_Work required_. Please print the entries below exactly, from the line with "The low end" through the line with "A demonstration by", including both of those lines and leaving out all others.

_Exercise materials_.
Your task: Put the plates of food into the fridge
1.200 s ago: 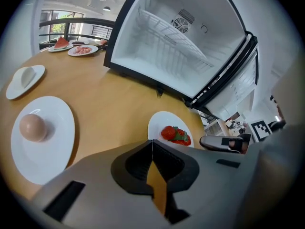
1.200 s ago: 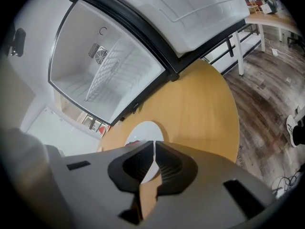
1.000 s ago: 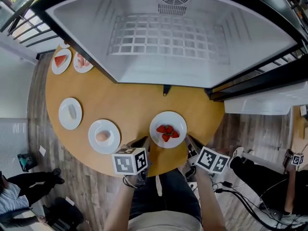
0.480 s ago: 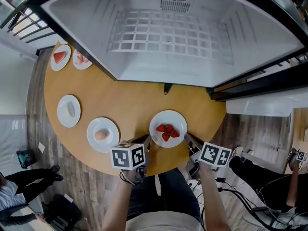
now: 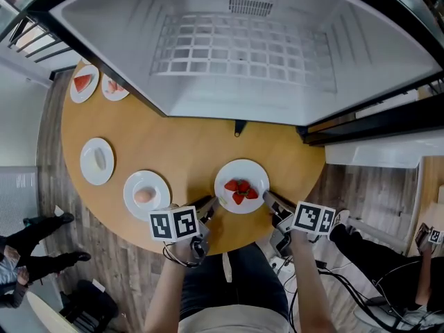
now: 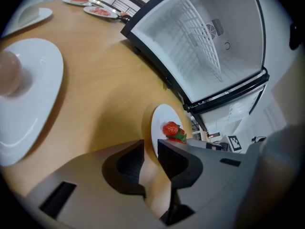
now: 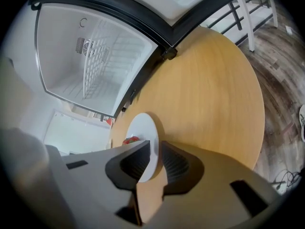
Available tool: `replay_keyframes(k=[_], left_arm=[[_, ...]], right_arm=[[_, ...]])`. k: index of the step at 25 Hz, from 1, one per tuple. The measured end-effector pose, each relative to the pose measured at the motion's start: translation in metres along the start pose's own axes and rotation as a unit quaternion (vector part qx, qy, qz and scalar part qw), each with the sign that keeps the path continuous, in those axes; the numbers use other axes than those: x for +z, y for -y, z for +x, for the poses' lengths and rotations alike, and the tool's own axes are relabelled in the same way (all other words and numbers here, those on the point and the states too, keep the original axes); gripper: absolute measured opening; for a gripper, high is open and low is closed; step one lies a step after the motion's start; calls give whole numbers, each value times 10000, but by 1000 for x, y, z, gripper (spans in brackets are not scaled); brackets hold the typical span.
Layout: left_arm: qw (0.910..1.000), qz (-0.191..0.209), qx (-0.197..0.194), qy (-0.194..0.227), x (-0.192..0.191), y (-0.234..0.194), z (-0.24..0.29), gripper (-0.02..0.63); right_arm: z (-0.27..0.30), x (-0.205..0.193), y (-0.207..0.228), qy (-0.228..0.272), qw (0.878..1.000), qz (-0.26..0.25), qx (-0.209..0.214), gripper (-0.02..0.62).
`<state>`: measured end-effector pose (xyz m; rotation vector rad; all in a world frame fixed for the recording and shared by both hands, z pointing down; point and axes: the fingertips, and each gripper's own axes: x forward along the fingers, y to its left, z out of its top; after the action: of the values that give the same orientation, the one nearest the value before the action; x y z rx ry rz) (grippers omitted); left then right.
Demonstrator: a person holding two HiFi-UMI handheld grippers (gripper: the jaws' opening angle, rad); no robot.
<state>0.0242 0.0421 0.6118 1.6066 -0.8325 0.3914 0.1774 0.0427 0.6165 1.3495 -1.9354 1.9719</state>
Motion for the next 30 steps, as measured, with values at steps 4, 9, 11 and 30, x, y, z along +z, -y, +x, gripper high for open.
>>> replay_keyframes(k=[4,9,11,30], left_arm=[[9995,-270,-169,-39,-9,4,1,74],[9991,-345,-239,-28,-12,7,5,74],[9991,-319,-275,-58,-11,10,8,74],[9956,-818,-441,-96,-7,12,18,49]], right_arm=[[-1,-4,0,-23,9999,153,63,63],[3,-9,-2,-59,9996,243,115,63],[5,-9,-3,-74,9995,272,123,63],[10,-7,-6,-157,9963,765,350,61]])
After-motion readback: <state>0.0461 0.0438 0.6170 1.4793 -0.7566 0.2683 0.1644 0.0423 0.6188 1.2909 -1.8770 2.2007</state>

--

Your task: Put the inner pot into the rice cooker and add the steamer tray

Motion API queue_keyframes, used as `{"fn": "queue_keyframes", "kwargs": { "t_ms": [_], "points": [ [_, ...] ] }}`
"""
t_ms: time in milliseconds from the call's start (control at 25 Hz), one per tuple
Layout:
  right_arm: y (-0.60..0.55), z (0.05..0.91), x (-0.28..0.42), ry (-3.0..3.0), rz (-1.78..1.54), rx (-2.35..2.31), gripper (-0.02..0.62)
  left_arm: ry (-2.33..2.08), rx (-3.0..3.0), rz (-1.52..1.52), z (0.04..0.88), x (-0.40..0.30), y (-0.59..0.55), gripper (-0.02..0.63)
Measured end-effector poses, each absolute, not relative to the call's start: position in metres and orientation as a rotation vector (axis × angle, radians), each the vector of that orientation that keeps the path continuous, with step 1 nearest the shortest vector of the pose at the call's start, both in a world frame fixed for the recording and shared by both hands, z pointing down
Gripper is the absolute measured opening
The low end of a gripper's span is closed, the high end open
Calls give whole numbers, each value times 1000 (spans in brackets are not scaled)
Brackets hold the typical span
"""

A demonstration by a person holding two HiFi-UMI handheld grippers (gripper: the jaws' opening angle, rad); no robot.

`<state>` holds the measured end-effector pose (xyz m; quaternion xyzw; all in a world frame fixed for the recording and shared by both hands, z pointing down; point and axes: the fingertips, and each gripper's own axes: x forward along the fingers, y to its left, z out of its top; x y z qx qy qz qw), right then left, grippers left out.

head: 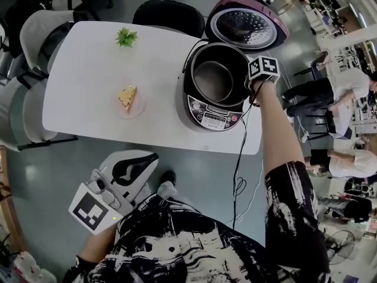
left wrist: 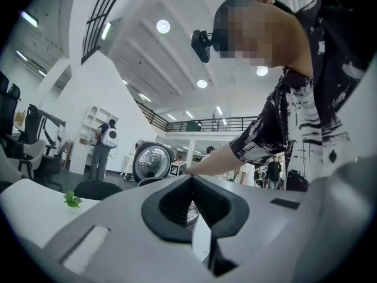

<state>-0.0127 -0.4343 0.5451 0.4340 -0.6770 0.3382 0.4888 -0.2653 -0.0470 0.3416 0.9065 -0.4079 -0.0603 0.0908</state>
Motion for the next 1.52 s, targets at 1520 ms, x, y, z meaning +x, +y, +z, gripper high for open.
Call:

_Written answer_.
The low end of a gripper's span is closed, the high end open
Calls give whole numbers, each value times 1000 (spans in brackets are not scaled)
Brackets hold the typical span
"""

A demonstration by a person holding two HiFi-UMI handheld grippers (gripper: the jaws' opening angle, rad); no robot.

What the exercise required has been answered in full.